**Exercise**
Locate, in the data below, the line that contains "(0.12 to 0.91)." and the line that contains "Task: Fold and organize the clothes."; reproduce exactly those two lines and every line between them, nothing more.

* * *

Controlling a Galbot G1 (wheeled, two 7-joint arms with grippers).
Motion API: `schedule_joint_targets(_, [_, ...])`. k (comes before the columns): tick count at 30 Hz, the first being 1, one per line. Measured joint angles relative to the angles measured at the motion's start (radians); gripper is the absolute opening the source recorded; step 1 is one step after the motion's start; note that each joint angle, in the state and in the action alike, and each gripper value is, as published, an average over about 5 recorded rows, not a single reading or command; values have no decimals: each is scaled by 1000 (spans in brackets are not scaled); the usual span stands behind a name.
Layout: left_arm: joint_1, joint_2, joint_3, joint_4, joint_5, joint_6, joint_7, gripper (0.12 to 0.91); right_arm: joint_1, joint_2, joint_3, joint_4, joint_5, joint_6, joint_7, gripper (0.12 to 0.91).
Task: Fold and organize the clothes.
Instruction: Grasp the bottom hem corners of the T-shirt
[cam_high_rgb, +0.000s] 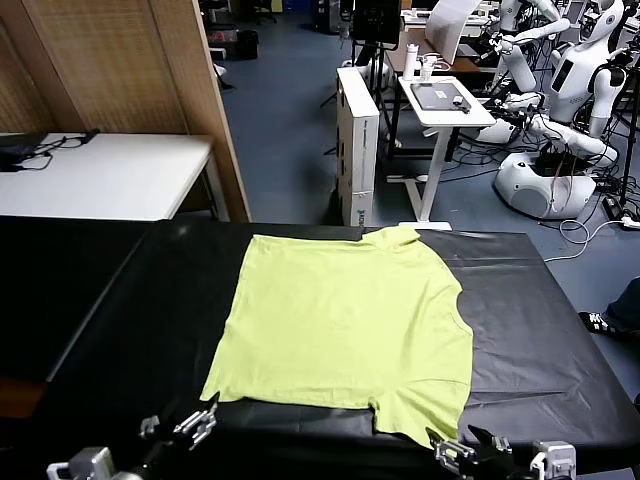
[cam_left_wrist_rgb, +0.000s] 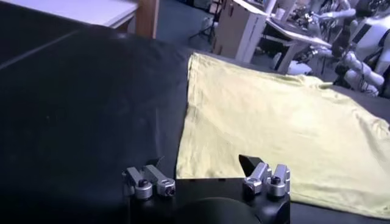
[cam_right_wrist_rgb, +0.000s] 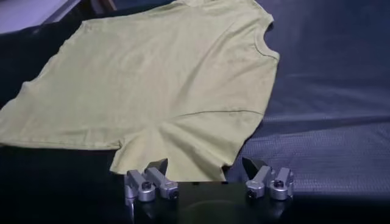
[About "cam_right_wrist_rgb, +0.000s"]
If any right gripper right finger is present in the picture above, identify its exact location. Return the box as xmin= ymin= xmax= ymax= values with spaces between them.
xmin=242 ymin=156 xmax=295 ymax=201

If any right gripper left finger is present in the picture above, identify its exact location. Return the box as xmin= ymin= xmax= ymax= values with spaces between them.
xmin=123 ymin=158 xmax=180 ymax=203

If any yellow-green t-shirt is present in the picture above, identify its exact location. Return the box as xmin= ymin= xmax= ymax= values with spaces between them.
xmin=0 ymin=0 xmax=280 ymax=183

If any white rectangular table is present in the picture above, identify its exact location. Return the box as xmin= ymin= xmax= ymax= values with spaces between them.
xmin=0 ymin=0 xmax=82 ymax=35

* * *

**Answer section**
Layout: left_arm: joint_1, joint_2, joint_3, joint_4, joint_5, joint_6, joint_7, gripper (0.12 to 0.91); right_arm: joint_1, joint_2, joint_3, joint_4, joint_5, joint_6, joint_7, gripper (0.12 to 0.91).
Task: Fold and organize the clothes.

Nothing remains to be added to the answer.